And to even qualify through everything I’ve been through, for me as an athlete, that is my proudest moment.

“I know coming away from this, and in a few years’ time or whatever, I know I’m going to be very, very proud of what I’ve done here.

“And I just want to say a massive thank you to everyone and all the people who stayed up late and supported me. It really does mean the world to me and I thank them so much for tuning in.

“If I’ve inspired anyone out there, then that’s what I’m going to be so proud of. To have gone out there and give it my all, you can’t really ask for much more.”

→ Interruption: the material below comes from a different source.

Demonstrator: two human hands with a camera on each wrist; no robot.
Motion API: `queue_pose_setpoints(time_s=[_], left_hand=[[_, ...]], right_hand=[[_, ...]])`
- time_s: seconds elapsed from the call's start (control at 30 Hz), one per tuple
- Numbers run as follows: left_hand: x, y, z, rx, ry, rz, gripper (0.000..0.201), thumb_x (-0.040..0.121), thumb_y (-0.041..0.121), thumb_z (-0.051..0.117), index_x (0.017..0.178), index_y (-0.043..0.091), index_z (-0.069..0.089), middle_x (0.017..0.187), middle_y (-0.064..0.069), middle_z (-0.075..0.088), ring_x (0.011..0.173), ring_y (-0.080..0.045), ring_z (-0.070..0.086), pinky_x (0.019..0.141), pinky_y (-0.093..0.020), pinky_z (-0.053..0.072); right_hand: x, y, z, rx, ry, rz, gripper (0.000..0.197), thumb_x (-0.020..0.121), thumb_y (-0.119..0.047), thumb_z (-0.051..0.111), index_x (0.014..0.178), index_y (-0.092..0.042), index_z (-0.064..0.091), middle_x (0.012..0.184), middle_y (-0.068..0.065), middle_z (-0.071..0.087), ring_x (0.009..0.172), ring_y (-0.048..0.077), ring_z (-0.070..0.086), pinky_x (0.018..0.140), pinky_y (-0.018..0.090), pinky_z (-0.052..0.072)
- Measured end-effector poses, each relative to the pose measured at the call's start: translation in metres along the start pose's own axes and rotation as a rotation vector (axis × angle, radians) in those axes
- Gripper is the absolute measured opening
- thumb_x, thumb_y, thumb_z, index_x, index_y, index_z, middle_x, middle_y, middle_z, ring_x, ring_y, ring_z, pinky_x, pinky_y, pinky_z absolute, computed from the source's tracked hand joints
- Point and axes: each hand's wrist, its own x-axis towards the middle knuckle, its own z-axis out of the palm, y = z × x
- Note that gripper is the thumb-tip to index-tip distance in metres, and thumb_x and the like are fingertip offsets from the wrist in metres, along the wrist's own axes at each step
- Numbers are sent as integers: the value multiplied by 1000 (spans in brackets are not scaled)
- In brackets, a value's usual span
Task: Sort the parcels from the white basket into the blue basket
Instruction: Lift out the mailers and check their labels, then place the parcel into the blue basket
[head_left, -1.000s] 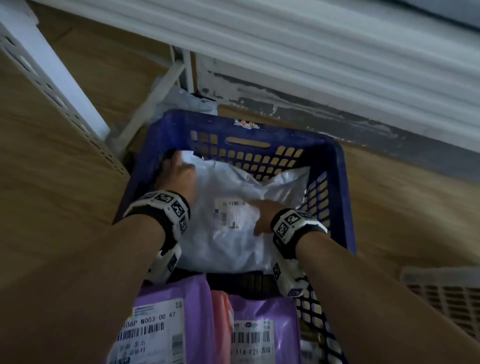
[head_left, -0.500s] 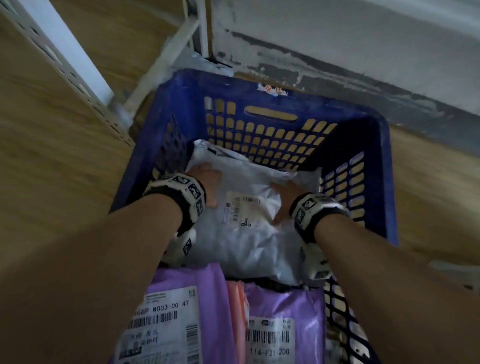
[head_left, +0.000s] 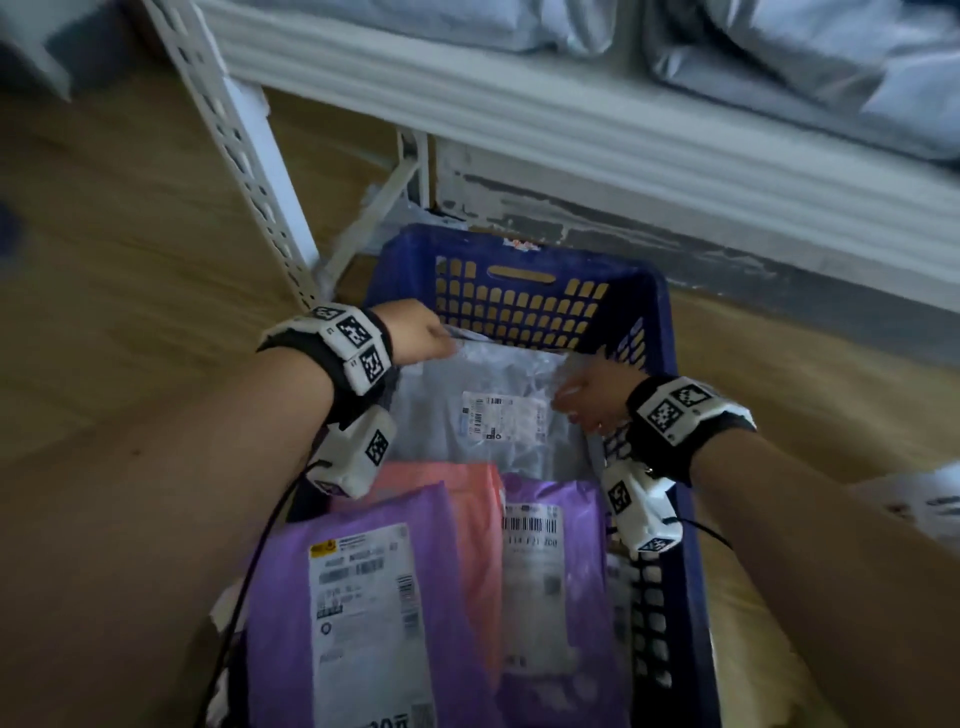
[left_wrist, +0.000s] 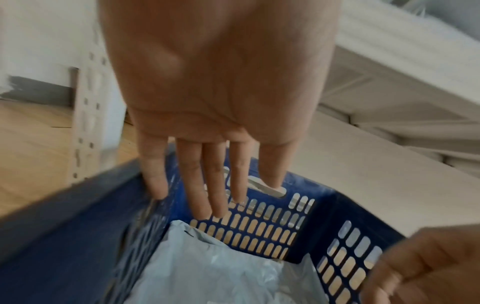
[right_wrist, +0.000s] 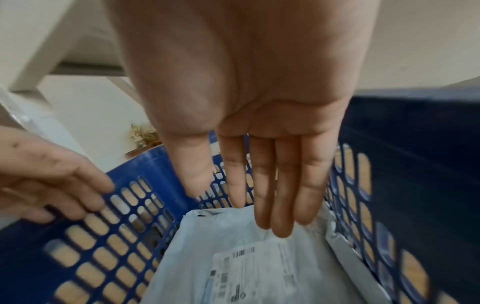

An MRI scan and a proper diagnosis on his injured knee will follow but Behan finished with the same positive, philosophical outlook that has carried him through every adversity and out on the far side stronger.

“At the end of the day, life is life, isn’t it? You’ve got to find positivity and pick yourself back up and whatever happens, happens.

I knew that going into here. I knew the scores I was capable of and the physical shape I was in. Five pieces were good and then there comes the story of my life – there’s the bad luck.

He chuckles. “Heh, I’ll have a book one day and it’ll make it even better for that.”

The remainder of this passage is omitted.